14. Суперлимф (ИЛ-1, ИЛ-6, ФНО, ТФР, МИФ), лейкинферон (ИФН-α, ИЛ-1, ИЛ-6, ФНО, МИФ), аффинолейкин (трансферфакторные белки Т-клеточного происхождения).
15.
· Нуклеинат натрия или деринат;
· молграмостим (лейкомакс);
· филграстим (нейпоген).
16. Тимоген, иммунофан.
17.
1) Бактериально-вирусные инфекции, характеризующиеся
· рецидивирующим течением;
· хронизацией;
· неполным выздоровлением;
· неустойчивыми ремиссиями;
· рефрактерностью к традиционному лечению;
· атипичным возбудителем (условно-патогенная флора, оппортунистическая инфекция, с пониженной вирулентностью, с множественной устойчивостью к антибиотикам);
2) изменения в данных физикального обследования:
· недостаточность или задержка развития;
· снижение массы тела;
· диарея;
· субфебрилитет;
· органомегалия;
· увеличение, гипоплазия или отсутствие лимфоузлов, миндалин, тимуса;
· повышенная утомляемость;
· дерматиты, кожные абсцессы;
· кандидоз слизистой оболочки полости рта;
3) аллергия;
4) аутоиммунные заболевания;
1) опухоль.
18. Уменьшение числа Т-клеток, снижение их пролиферативной активности, снижение функции NK-клеток, дисиммуноглобулинемия.
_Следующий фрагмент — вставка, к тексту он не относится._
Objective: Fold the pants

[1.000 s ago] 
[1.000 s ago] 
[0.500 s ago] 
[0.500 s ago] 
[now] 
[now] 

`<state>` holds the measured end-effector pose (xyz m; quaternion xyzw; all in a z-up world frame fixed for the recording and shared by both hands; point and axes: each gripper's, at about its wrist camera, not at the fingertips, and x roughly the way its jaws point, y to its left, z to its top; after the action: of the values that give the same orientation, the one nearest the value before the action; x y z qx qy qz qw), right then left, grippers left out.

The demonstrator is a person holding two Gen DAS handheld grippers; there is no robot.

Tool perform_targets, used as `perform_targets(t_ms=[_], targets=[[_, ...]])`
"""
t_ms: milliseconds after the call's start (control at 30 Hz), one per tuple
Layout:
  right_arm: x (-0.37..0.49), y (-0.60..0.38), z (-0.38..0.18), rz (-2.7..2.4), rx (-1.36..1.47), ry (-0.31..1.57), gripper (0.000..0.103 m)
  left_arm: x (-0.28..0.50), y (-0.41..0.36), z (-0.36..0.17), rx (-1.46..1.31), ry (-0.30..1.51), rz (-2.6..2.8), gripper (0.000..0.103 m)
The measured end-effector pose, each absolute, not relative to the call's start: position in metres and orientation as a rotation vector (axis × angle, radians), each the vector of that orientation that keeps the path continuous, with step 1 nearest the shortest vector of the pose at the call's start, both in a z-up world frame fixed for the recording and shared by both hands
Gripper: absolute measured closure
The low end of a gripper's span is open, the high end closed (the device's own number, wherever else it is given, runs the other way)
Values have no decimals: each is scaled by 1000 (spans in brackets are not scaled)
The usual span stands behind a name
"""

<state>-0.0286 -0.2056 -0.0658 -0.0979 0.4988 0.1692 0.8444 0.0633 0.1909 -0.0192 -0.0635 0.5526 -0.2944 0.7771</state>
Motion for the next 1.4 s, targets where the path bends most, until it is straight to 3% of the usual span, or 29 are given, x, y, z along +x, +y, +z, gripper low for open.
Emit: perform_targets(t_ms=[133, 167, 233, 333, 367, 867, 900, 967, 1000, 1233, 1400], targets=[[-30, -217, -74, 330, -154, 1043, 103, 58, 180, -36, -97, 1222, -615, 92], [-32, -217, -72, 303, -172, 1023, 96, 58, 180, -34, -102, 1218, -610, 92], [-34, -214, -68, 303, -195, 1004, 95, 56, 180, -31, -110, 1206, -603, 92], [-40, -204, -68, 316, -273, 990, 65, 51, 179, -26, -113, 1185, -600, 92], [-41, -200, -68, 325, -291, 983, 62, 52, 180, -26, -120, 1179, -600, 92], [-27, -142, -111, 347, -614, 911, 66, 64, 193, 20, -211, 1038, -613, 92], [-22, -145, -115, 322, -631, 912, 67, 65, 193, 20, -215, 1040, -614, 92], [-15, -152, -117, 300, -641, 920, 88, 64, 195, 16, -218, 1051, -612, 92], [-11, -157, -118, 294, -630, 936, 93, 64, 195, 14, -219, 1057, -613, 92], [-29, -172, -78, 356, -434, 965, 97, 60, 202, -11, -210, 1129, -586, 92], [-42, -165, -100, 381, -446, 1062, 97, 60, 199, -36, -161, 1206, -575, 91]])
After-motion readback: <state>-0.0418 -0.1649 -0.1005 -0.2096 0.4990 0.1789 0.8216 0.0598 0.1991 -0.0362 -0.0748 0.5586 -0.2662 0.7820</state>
19. Обязательным условием успеха антимикробной терапии при ПИД является ее одновременное применение с заместительной терапией, однако и в этом случае сроки антибактериальной терапии в 2-3 раза превосходят продолжительность стандартной антибиотикотерапии соответствующих воспалительных поражений органов у иммунокомпетентных пациентов. Дозировки антибиотиков остаются возрастными, но ориентированными на тяжелое и среднетяжелое течение инфекций. Продолжительность лечения определенным антибиотиком без замены его на другой препарат составляет 10-14 дней и может быть продлена до 21 дня. Сопровождающая антимикотическая и антигистаминная терапия назначается только по клиническим показаниям.
20. Амиксин, циклоферон, арбидол, полудан, неовир.